▸ What is required: Print the listing exactly, but only as far as the line containing "Could you please trace the outline of the black". The first line and that line are both included.

▸ Extracted records:
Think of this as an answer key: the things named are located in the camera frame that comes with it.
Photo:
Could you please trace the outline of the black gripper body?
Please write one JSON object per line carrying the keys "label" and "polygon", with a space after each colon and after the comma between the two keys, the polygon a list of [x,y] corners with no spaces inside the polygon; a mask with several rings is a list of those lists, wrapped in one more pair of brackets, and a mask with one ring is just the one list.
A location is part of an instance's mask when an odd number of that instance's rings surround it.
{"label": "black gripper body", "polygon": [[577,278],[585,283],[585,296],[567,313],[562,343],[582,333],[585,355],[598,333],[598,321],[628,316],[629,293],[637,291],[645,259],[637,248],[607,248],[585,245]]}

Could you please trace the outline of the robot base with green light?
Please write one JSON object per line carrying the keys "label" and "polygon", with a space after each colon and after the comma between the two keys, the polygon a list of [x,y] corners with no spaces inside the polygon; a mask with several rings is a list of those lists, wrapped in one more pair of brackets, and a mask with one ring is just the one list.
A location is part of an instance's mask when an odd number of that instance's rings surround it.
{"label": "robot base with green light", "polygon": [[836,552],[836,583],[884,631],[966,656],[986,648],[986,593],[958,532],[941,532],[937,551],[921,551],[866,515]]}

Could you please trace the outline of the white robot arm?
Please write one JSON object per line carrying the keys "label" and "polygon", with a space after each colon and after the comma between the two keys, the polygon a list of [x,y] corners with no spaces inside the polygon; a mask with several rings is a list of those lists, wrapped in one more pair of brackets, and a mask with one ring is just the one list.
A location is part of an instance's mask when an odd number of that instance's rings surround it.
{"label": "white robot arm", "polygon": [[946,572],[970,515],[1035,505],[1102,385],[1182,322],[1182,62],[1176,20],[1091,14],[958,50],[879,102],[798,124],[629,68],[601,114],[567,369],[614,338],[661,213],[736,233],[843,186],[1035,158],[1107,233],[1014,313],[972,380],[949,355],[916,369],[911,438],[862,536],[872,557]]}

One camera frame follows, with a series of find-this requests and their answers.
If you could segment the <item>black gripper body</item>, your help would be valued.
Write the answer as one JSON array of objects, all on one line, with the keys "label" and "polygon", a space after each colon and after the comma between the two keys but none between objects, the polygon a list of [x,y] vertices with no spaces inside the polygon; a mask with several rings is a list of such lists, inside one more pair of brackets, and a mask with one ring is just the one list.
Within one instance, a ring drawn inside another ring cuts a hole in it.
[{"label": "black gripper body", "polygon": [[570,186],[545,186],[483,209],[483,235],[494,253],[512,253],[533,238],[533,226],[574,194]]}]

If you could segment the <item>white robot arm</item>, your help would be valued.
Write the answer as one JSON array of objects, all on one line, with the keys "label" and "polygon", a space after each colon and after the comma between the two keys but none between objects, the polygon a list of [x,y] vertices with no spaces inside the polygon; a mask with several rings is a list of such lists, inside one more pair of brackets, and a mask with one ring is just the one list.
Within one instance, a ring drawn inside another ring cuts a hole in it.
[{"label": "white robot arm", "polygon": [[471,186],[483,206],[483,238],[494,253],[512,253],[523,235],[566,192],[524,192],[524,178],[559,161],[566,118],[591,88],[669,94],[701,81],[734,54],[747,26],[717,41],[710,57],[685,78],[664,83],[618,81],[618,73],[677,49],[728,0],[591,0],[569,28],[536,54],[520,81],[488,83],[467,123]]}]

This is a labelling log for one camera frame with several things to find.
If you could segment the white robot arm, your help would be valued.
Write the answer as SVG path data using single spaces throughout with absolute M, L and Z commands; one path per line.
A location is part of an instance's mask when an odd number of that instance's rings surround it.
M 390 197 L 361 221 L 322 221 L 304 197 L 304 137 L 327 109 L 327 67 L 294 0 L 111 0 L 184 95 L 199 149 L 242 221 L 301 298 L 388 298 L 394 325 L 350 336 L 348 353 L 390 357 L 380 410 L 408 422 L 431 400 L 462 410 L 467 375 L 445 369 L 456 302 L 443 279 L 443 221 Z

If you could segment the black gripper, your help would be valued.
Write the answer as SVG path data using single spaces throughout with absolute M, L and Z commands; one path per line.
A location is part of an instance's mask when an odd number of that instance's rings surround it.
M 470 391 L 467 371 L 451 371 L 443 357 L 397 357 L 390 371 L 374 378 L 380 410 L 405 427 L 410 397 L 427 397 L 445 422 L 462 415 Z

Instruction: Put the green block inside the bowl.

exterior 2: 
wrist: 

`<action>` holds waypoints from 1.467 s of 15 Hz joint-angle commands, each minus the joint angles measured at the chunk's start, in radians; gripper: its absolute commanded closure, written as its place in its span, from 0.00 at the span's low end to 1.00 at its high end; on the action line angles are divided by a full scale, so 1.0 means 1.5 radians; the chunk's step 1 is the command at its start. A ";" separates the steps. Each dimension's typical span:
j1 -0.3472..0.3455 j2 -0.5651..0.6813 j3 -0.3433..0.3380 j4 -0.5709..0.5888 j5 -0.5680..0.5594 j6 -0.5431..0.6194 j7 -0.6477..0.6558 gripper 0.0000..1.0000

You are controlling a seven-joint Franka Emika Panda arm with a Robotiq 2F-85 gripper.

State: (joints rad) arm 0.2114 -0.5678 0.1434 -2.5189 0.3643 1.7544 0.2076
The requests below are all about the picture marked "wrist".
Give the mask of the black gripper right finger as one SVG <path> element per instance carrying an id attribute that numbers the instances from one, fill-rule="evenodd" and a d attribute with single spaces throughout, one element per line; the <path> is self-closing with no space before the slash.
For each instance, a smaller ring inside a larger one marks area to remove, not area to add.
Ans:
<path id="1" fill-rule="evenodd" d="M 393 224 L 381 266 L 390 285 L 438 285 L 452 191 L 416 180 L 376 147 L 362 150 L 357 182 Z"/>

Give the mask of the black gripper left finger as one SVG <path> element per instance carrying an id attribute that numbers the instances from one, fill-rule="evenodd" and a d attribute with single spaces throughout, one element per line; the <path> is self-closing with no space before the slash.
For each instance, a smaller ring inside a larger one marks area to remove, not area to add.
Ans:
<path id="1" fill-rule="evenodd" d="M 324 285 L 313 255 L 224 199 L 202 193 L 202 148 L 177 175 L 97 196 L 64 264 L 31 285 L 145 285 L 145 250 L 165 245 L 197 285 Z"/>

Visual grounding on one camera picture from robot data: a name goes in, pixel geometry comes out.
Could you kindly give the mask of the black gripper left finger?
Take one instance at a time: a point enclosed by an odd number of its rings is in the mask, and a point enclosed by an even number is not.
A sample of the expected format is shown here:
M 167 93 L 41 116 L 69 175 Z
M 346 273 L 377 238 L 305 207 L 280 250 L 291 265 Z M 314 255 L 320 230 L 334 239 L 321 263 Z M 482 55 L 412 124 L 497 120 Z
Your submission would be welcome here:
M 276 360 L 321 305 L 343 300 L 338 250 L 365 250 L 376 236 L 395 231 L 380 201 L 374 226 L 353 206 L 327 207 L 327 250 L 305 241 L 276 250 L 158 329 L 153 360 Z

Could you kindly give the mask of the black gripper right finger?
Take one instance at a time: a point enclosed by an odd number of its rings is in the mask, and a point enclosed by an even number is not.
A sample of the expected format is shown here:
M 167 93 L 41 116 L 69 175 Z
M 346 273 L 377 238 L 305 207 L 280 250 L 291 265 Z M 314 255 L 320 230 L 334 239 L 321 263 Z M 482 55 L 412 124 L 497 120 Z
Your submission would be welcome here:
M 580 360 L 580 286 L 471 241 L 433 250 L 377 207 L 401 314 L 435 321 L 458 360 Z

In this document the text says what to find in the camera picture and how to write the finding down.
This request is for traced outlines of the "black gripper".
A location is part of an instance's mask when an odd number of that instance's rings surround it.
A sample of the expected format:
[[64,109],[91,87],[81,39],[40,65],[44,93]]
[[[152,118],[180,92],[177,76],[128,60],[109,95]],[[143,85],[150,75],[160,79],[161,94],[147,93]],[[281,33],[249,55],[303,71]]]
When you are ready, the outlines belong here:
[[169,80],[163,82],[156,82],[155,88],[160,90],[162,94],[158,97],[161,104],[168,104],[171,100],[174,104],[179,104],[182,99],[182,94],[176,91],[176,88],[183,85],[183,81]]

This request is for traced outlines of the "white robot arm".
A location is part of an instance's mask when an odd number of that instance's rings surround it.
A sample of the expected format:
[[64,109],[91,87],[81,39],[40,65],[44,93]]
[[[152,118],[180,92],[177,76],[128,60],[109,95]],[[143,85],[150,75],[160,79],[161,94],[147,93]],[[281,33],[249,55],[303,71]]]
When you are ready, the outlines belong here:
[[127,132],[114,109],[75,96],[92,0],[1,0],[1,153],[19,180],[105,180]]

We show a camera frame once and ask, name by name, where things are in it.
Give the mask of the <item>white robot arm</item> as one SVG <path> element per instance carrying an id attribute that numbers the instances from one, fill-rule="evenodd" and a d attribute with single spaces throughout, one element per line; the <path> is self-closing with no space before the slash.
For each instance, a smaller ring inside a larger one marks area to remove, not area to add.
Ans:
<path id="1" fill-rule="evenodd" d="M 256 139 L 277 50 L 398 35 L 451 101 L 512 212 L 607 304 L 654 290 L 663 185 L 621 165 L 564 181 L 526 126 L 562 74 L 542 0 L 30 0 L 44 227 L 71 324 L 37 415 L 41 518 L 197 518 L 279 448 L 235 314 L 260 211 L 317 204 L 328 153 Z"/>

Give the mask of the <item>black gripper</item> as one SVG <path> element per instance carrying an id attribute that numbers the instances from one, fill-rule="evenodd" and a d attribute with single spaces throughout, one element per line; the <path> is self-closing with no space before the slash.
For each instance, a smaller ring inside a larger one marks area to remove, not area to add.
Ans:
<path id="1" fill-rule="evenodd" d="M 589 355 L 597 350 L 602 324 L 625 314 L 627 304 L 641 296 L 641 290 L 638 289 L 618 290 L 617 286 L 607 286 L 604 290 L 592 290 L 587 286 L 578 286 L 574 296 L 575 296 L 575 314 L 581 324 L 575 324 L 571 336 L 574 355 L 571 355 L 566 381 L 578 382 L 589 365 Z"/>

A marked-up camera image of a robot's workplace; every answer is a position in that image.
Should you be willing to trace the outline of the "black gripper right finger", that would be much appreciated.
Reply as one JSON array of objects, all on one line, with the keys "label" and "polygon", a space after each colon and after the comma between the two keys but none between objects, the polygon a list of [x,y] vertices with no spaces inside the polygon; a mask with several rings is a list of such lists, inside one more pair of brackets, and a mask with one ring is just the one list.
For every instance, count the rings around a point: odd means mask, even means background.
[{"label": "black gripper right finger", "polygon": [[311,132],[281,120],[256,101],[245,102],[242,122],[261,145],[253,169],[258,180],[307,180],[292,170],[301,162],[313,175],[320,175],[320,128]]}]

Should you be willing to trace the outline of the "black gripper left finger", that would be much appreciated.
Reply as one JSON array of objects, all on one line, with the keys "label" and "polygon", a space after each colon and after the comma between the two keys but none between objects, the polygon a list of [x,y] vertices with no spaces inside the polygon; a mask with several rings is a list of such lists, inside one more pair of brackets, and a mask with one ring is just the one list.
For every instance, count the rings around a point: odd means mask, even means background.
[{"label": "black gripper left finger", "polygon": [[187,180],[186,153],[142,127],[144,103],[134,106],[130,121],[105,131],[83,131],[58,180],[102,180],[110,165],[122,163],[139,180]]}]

▸ Solution to this task:
Think of this as an answer key: the things named are located in the camera frame that comes with it.
Photo:
Could you please trace the outline of the black gripper body?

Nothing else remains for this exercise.